Tarantool development patches archive
 help / color / mirror / Atom feed
From: Serge Petrenko <sergepetrenko@tarantool.org>
To: Konstantin Osipov <kostja.osipov@gmail.com>
Cc: tarantool-patches@dev.tarantool.org,
	Vladislav Shpilevoy <v.shpilevoy@tarantool.org>
Subject: Re: [Tarantool-patches] [PATCH v4 3/4] gc: rely on minimal vclock components instead of signatures
Date: Mon, 30 Mar 2020 14:02:50 +0300	[thread overview]
Message-ID: <1ACFD89D-9FB2-4BA1-A577-6EE741783FA9@tarantool.org> (raw)
In-Reply-To: <20200328060352.GB23207@atlas>



> 28 марта 2020 г., в 09:03, Konstantin Osipov <kostja.osipov@gmail.com> написал(а):
> 
> * Serge Petrenko <sergepetrenko@tarantool.org> [20/03/27 18:08]:
>> +	struct vclock min_vclock;
>> +	struct gc_consumer *consumer = gc_tree_first(&gc.consumers);
> 
> The code would be easier to follow if the entire vclock api used
> would be ignore0:
> 
>> +	/*
>> +	 * Vclock of the oldest WAL row to keep is a by-component
>> +	 * minimum of all consumer vclocks and the oldest
>> +	 * checkpoint vclock.
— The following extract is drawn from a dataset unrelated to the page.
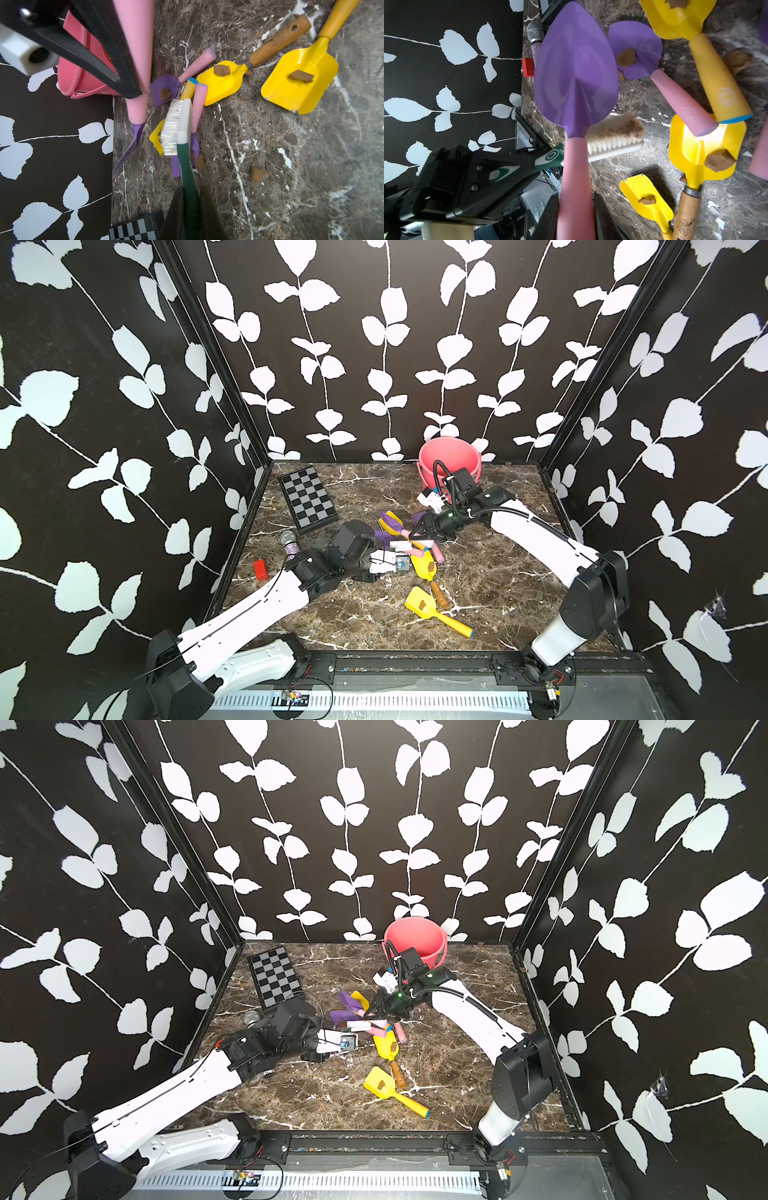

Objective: Brush the soil off the hand trowel and place it into the bucket
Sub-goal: Brush off the soil from the hand trowel.

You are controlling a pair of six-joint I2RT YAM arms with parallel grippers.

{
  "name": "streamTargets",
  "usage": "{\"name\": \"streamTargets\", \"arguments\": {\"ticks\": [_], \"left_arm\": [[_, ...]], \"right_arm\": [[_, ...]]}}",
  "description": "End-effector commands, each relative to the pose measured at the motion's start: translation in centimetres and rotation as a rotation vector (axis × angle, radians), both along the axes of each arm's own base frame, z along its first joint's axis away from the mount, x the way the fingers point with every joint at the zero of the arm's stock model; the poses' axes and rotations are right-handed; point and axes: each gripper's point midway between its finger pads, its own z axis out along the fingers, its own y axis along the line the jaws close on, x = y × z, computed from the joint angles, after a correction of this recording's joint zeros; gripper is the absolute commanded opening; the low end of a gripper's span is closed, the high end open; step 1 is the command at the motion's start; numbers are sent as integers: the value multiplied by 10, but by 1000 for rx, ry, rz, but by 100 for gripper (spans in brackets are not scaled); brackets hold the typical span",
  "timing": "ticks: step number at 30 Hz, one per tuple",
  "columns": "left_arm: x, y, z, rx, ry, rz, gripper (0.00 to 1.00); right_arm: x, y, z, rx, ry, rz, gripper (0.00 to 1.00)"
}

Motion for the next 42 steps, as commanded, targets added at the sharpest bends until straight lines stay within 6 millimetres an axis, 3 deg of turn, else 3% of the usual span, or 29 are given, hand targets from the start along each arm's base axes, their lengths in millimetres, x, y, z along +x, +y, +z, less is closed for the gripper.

This ensures that all rows needed by
>> +	 * at least one consumer are kept.
>> +	 */
>> +	vclock_copy(&min_vclock, &checkpoint->vclock);
> 
> E.g. use vclock_copy_ignore0 here
> 
>> +	while (consumer != NULL) {
>> +		/*
>> +		 * Consumers will never need rows signed
>> +		 * with a zero instance id (local rows).
>> +		 */
>> +		vclock_min_ignore0(&min_vclock, &consumer->vclock);
>> +		consumer = gc_tree_next(&gc.consumers, consumer);
>> +	}
>> +
>> +	if (vclock_sum(&min_vclock) > vclock_sum(&gc.vclock)) {
> 
> Please use vclock_sum_ignore0
>> +		vclock_copy(&gc.vclock, &min_vclock);
> 
> Please use vclock_copy_ignore0

I can’t. wal_collect_garbage() searches for the wal file with vclock
strictly less than or equal to the one provided, so 0-th clock
component cannot be zeroed out, otherwise no logs will ever be deleted.
While all the other components are taken as a minimum between all
consumers and the oldest snapshot, the 0-th component is copied directly
from the oldest snapshot, since we have to keep all WALs starting from the
oldest snapshot. It is stated in the comment a few lines above. Now i moved
it to a more relevant place.

So, gc.vclock must contain a valid 0th component. That’s why I use ‘local’
vclock_sum() and vclock_copy() here.

> 
> The goal is to switch as many places as possible to ignore0 api,
> then see the few cases left where we don't, and flip around: 
> rename ignore0 api to the default naming scheme, and no-ignore0 to
> vlock_copy_local(), vclock_compare_local() vclock_copy_local().
> 
> This doesn't have to be part of your patch set, but 
> would be nice to get to.

Sounds good, I don’t want to do it now though. Let it be part of a
follow up patch.

> 
> Ideally ignore0 vclock should be a distinct data type
> with an explicit conversion to and from non-ignore0 vclock
> and no implicit assignment (using vclock_copy already more
> or less ensures that).
> 
> Other than that you seem to be on track with the patch.
> 
> -- 
> Konstantin Osipov, Moscow, Russia

=============================================
diff --git a/src/box/gc.c b/src/box/gc.c
index 4eae6ef3b..a2d0a515c 100644
--- a/src/box/gc.c
+++ b/src/box/gc.c
@@ -186,11 +186,7 @@ gc_run_cleanup(void)
 	/* At least one checkpoint must always be available. */
 	assert(checkpoint != NULL);
 
-	/*
-	 * Find the vclock of the oldest WAL row to keep.
-	 * Note, we must keep all WALs created after the
-	 * oldest checkpoint, even if no consumer needs them.
-	 */
+	/* Find the vclock of the oldest WAL row to keep. */
 	struct vclock min_vclock;
 	struct gc_consumer *consumer = gc_tree_first(&gc.consumers);
 	/*
@@ -198,6 +194,8 @@ gc_run_cleanup(void)
 	 * minimum of all consumer vclocks and the oldest
 	 * checkpoint vclock. This ensures that all rows needed by
 	 * at least one consumer are kept.
+	 * Note, we must keep all WALs created after the
+	 * oldest checkpoint, even if no consumer needs them.
 	 */
 	vclock_copy(&min_vclock, &checkpoint->vclock);
 	while (consumer != NULL) {


--
Serge Petrenko
sergepetrenko@tarantool.org

  reply	other threads:[~2020-03-30 11:02 UTC|newest]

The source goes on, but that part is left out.